Action item: Report each line of the records below that uses the word "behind".

----- Exercise inputs -----

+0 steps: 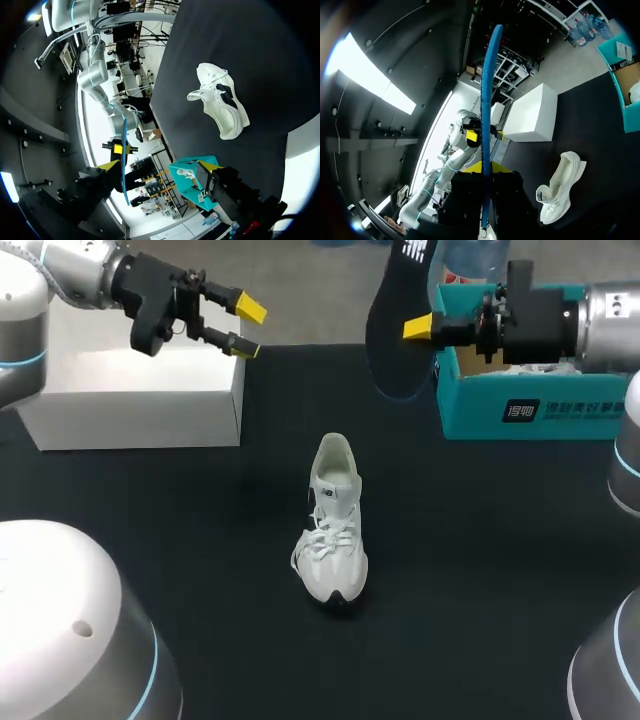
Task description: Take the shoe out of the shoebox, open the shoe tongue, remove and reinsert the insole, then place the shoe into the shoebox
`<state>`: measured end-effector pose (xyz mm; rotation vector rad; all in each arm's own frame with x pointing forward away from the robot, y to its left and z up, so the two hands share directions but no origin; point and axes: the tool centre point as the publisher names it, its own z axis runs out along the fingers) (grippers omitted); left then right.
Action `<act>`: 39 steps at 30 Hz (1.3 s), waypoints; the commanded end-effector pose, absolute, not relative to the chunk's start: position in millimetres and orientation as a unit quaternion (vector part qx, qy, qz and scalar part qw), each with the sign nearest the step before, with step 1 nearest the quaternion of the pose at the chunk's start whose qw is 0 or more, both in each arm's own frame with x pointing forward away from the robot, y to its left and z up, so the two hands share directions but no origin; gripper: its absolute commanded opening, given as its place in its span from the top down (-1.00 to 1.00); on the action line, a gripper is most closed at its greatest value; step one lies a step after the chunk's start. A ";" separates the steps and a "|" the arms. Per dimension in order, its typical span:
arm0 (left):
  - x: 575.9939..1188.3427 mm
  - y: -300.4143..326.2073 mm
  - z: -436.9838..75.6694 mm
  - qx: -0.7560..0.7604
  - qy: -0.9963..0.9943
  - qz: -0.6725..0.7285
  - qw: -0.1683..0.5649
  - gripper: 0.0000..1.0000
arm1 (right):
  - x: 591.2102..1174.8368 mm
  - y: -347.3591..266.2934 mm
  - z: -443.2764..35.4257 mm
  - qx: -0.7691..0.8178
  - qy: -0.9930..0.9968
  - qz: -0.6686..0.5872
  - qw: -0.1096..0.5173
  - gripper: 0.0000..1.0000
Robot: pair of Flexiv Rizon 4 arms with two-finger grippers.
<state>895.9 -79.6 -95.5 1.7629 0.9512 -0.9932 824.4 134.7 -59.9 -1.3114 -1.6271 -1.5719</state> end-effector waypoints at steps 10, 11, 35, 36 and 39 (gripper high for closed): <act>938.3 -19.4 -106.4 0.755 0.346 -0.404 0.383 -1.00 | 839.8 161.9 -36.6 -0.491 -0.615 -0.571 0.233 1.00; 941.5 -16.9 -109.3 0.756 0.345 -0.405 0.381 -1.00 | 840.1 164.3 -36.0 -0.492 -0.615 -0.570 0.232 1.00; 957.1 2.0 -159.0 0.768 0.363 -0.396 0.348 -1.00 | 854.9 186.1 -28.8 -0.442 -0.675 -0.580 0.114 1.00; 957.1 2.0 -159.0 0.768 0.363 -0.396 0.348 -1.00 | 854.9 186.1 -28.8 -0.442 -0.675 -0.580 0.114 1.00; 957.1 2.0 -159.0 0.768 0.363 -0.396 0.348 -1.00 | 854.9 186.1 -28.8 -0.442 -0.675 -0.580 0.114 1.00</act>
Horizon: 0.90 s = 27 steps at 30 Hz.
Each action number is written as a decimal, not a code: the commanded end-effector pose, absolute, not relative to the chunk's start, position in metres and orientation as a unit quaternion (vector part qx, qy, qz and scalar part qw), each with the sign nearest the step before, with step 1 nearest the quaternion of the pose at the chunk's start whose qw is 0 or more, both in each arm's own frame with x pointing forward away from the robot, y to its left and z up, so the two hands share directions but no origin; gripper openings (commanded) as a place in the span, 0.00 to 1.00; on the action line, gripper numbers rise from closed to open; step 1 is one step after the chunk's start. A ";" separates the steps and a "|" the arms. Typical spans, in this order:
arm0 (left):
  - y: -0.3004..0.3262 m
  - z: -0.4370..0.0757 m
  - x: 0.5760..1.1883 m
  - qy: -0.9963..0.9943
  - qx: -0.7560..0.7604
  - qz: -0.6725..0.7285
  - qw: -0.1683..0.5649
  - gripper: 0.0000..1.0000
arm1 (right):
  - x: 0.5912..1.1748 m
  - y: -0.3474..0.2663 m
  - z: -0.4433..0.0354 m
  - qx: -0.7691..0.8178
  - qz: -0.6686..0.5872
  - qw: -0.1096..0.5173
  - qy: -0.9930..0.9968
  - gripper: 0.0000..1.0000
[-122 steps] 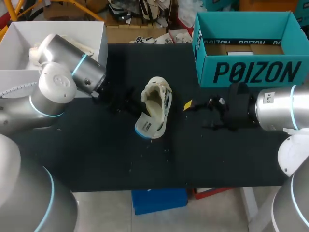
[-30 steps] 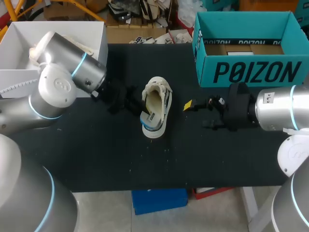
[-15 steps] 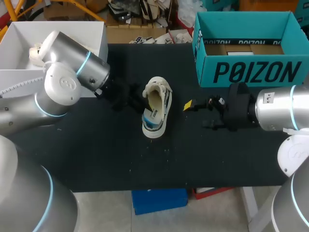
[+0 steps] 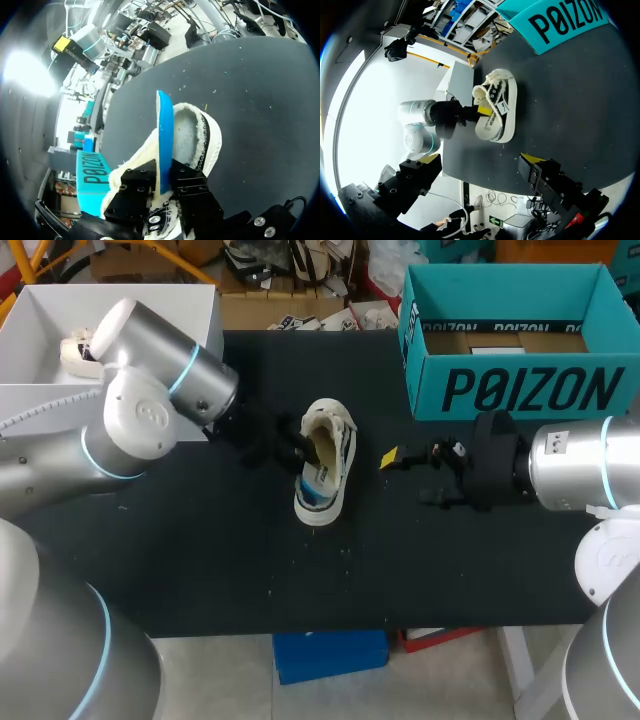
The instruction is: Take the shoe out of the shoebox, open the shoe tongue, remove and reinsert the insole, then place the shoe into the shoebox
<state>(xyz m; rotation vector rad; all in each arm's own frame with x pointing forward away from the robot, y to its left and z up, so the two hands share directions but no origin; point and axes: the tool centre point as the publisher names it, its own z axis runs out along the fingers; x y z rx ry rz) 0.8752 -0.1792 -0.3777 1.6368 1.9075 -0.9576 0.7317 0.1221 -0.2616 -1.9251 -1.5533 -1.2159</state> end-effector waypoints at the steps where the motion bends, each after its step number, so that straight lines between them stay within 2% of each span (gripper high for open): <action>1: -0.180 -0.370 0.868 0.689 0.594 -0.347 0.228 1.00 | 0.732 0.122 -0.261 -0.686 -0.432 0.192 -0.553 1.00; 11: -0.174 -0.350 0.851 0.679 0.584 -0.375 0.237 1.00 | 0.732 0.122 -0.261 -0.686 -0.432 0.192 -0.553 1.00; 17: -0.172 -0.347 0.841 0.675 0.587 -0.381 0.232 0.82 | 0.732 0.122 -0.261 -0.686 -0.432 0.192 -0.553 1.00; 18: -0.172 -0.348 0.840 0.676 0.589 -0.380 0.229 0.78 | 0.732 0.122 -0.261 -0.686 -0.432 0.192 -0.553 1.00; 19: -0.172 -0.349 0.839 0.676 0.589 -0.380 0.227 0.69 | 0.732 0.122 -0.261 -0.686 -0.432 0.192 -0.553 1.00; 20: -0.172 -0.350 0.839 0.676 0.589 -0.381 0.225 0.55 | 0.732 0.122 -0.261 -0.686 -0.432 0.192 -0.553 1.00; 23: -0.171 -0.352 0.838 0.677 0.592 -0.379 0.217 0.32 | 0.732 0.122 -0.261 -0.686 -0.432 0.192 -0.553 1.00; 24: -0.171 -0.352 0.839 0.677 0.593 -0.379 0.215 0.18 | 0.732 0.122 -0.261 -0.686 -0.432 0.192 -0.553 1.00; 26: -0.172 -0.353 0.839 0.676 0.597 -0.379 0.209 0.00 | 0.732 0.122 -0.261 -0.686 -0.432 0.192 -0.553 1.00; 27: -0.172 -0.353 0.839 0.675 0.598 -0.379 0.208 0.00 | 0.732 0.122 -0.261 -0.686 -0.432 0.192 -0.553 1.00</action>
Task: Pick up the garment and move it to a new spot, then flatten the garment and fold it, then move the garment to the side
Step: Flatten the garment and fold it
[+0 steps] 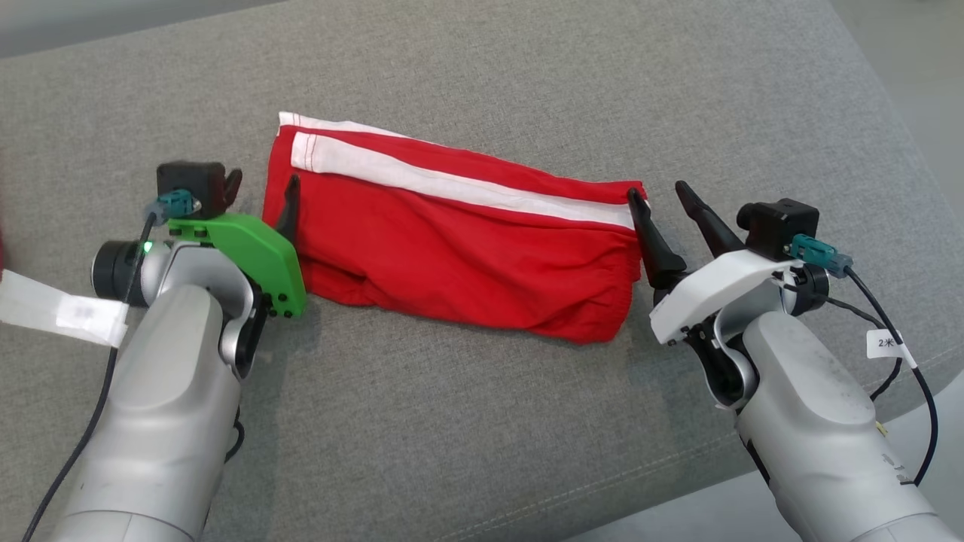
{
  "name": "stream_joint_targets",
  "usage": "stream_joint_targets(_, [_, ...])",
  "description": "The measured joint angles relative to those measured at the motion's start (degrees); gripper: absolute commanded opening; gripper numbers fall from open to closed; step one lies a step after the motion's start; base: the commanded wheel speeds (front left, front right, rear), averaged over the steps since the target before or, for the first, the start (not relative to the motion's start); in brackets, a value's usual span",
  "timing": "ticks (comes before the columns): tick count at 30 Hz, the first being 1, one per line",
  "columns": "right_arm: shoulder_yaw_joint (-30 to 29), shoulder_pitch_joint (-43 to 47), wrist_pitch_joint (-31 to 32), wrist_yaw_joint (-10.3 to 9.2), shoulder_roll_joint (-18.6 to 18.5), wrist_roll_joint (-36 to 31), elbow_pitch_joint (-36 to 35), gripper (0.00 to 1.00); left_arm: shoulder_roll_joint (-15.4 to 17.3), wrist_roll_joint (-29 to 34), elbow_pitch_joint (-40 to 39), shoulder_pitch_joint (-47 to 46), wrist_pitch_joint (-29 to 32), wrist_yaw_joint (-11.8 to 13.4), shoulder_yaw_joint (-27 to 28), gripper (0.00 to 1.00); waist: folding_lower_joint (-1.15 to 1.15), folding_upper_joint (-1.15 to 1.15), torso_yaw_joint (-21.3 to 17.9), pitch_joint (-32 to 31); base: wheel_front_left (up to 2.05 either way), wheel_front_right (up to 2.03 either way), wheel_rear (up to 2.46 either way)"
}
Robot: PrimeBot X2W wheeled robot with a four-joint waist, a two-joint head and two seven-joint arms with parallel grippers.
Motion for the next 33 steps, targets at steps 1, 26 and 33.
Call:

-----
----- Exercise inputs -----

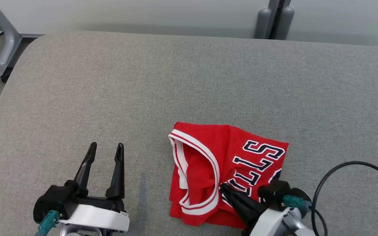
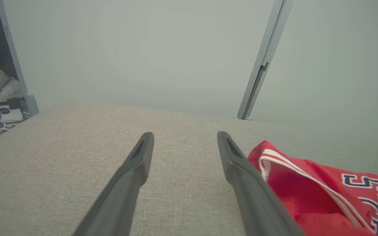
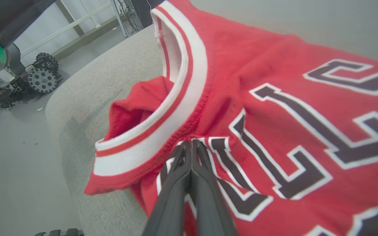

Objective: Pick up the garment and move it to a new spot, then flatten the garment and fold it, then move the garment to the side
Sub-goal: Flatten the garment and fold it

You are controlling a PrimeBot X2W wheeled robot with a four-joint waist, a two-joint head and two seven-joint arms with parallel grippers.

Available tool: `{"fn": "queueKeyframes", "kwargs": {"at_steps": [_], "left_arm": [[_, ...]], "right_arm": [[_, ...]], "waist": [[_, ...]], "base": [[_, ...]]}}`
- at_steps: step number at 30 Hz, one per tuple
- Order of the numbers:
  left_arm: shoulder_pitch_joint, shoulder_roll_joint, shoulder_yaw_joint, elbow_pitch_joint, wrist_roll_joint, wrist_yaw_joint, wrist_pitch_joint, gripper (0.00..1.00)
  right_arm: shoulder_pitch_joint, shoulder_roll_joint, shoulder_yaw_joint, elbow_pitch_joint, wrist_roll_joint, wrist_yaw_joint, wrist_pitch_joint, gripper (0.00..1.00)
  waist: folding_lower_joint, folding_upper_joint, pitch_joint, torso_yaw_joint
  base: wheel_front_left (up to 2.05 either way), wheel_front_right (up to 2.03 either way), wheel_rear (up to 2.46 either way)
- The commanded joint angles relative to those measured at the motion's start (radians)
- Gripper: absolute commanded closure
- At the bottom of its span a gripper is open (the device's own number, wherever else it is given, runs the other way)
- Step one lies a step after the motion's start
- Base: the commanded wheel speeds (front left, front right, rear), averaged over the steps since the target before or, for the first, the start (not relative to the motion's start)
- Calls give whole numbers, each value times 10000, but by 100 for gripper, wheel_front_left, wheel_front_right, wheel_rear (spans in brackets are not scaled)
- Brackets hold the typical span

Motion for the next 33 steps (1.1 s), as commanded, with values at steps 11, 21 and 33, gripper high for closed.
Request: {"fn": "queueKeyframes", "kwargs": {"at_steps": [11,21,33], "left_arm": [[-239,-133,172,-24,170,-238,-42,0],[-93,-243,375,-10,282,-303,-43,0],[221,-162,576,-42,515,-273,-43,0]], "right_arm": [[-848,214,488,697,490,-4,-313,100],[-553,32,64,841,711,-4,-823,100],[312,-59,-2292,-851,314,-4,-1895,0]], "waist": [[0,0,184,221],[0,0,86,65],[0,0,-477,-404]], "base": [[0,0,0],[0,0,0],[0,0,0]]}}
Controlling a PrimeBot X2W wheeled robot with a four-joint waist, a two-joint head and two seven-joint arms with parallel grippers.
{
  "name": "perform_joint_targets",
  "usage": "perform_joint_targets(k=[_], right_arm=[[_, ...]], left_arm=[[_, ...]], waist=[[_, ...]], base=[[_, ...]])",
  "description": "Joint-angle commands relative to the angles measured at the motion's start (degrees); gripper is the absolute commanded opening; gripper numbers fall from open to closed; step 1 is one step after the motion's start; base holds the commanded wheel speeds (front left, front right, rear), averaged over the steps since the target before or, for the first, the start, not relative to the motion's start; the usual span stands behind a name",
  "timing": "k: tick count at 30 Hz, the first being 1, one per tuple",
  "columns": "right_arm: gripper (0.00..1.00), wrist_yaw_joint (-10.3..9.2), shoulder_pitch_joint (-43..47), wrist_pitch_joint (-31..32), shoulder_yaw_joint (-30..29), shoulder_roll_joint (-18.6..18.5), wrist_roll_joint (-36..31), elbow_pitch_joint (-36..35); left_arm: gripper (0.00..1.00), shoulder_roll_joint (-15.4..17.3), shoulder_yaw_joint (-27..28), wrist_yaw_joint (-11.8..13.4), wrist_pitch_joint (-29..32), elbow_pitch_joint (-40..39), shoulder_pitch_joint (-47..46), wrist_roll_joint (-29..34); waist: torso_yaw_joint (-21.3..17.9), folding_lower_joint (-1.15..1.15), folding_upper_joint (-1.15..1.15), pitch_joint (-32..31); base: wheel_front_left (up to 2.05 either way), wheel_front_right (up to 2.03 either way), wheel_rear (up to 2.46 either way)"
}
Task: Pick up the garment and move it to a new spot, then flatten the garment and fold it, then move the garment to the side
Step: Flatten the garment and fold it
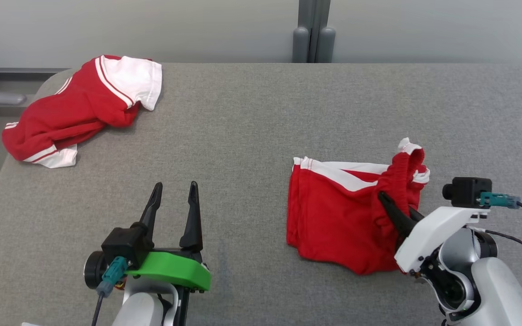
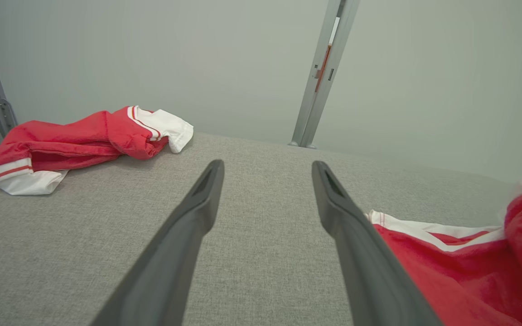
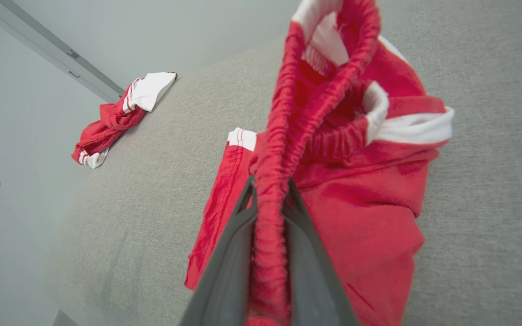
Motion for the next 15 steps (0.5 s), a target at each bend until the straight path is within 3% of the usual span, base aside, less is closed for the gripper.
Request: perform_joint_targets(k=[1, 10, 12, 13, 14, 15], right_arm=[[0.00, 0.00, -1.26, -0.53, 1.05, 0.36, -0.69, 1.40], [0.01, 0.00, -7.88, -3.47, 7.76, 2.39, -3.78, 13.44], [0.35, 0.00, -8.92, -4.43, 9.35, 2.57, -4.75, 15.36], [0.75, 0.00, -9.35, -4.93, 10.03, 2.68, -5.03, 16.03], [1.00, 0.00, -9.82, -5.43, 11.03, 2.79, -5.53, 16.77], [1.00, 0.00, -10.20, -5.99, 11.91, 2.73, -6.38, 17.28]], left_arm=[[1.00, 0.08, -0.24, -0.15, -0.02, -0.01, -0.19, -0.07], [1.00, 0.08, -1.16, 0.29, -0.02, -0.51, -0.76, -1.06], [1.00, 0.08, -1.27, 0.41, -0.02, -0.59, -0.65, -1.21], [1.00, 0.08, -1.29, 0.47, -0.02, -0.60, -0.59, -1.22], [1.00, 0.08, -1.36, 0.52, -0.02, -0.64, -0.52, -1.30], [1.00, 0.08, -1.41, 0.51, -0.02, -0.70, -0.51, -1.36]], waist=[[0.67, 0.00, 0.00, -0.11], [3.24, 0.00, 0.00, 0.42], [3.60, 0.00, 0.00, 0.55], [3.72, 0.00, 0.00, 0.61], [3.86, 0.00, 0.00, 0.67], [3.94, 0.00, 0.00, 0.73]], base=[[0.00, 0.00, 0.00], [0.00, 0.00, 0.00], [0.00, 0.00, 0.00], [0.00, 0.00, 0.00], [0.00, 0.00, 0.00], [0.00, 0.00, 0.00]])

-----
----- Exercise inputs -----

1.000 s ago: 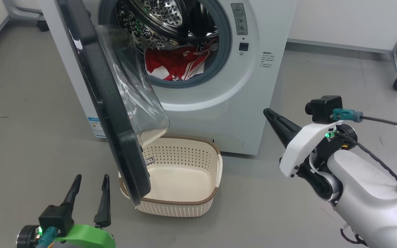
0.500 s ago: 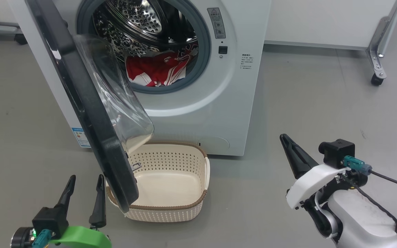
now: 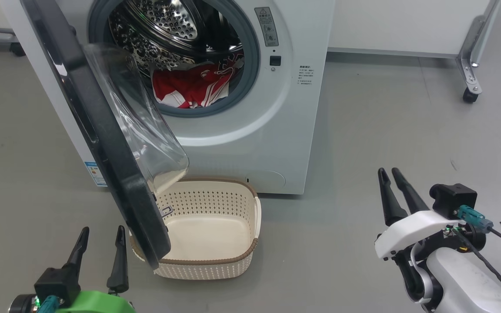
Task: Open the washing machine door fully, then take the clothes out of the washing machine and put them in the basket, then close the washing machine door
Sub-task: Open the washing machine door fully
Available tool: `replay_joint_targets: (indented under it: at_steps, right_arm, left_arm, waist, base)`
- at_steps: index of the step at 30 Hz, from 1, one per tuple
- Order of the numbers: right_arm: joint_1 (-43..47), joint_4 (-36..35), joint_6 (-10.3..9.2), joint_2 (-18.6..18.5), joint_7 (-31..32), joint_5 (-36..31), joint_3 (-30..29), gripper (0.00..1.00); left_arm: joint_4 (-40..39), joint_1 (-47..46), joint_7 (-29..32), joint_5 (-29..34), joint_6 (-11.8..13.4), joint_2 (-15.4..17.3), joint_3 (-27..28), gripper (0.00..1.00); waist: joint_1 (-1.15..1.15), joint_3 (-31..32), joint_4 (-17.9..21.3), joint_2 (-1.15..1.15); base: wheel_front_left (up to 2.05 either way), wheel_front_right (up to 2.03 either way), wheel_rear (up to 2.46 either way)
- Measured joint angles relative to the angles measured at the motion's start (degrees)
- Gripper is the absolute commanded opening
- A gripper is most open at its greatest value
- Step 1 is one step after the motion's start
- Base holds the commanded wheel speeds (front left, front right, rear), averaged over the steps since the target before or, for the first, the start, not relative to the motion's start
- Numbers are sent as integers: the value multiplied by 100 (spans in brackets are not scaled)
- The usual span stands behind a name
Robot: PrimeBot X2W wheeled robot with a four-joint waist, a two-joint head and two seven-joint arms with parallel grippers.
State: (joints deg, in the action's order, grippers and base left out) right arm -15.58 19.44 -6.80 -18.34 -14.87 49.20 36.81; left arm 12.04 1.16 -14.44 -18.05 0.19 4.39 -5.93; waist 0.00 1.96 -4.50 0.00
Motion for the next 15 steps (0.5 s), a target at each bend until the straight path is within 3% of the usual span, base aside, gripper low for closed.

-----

Task answer:
  "description": "Joint-angle commands relative to the angles measured at the motion's start (degrees); gripper is the absolute commanded opening; gripper numbers fall from open to closed; step 1 is one step after the motion's start; base holds the commanded wheel speeds (front left, front right, rear), averaged over the steps since the target before or, for the first, the start, not relative to the motion's start; the usual span stands behind a name",
- The usual span stands behind a name

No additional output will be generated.